If a bank accidentally sends your company money and then asks for its cash back, don’t try to keep it.
That was the message of an opinion today by Senior Judge Gladys Kessler, who handed Qatar National Bank and its legal team from Patton Boggs a win on summary judgment at the U.S. District Court for the District of Columbia.
The case revolved around a mixup between the bank, Middle East news network Al Jazeera and Washington-based Winmar Construction. According to Kessler’s opinion, Al Jazeera hired Winmar in 2005 to renovate its D.C. office. The deal eventually went sour, but not before Al Jazeera wired $474,000 to the company as part of an initial payment.
In January 2006, after the contract was terminated, Al Jazeera asked Qatar National to confirm whether the original payment had actually been made. The bank misinterpreted the instructions, and instead wired a second $474,000 payment to Winmar. After realizing its mistake, the bank asked the construction company to return the money. Winmar said no.
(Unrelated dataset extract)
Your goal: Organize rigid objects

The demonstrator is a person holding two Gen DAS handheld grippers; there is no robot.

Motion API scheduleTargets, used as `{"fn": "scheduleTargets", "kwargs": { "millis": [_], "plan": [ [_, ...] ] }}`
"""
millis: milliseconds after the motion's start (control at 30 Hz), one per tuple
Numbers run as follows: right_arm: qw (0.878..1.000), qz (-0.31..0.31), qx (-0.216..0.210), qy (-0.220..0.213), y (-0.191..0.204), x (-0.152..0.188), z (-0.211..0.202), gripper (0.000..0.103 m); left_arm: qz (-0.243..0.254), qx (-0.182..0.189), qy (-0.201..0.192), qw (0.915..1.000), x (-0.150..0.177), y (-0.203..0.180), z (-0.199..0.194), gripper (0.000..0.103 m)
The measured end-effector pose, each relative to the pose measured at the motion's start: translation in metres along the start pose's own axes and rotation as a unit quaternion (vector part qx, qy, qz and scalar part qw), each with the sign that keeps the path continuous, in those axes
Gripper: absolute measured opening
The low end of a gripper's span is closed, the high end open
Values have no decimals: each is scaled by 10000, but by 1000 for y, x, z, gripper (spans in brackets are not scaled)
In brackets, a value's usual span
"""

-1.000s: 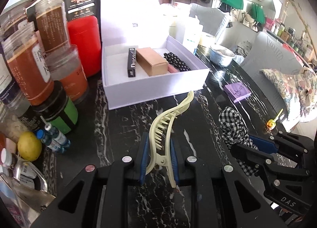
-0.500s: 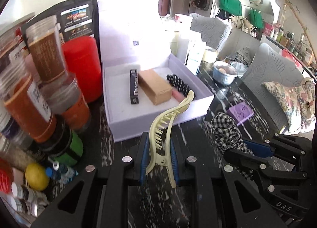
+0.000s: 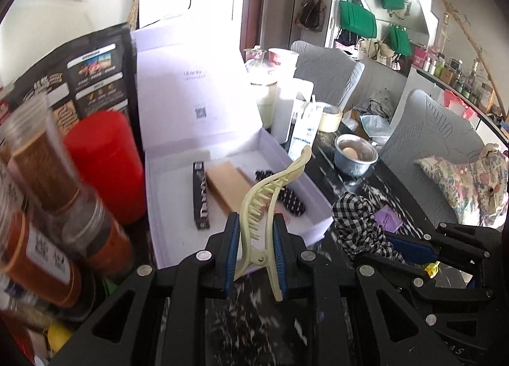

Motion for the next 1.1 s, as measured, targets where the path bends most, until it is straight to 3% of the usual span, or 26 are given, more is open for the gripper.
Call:
{"fn": "scheduleTargets", "kwargs": {
  "millis": [333,1100],
  "plan": [
    [9999,-45,-5,-120,-20,-30,11,21,55,-37,-114,9999,-32,-5,21,20],
    [9991,-300,-58,-308,-37,-91,59,21,-155,-567,-180,9981,-85,37,65,20]
  ]
}}
Point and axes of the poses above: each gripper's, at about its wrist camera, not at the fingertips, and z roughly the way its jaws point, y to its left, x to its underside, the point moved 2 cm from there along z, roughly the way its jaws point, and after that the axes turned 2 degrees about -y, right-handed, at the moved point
Was the company just trying to keep a lucky penny? Not quite. According to Kessler’s opinion, Winmar believed that Al Jazeera still owed it $355,000 from their moribund contract. It kept that amount and sent the company back the $119,000 balance.
Qatar National, represented by Patton partner Alan Dickey, sued Winmar in July 2006 for unjust enrichment. Winmar’s legal team from Washington’s Lee & McShane argued that it was justified in keeping the money because the money was used to settle a real debt. But in today’s opinion, Judge Kessler wrote that argument would only work if Winmar had credited Al Jazeera’s account before it learned the payment was accidental. As it turns out, the company didn’t know about the second transfer until Qatar National alerted it.
Of course, there is a chance Winmar may see the money again. The construction company and Al Jazeera are still fighting it out in court.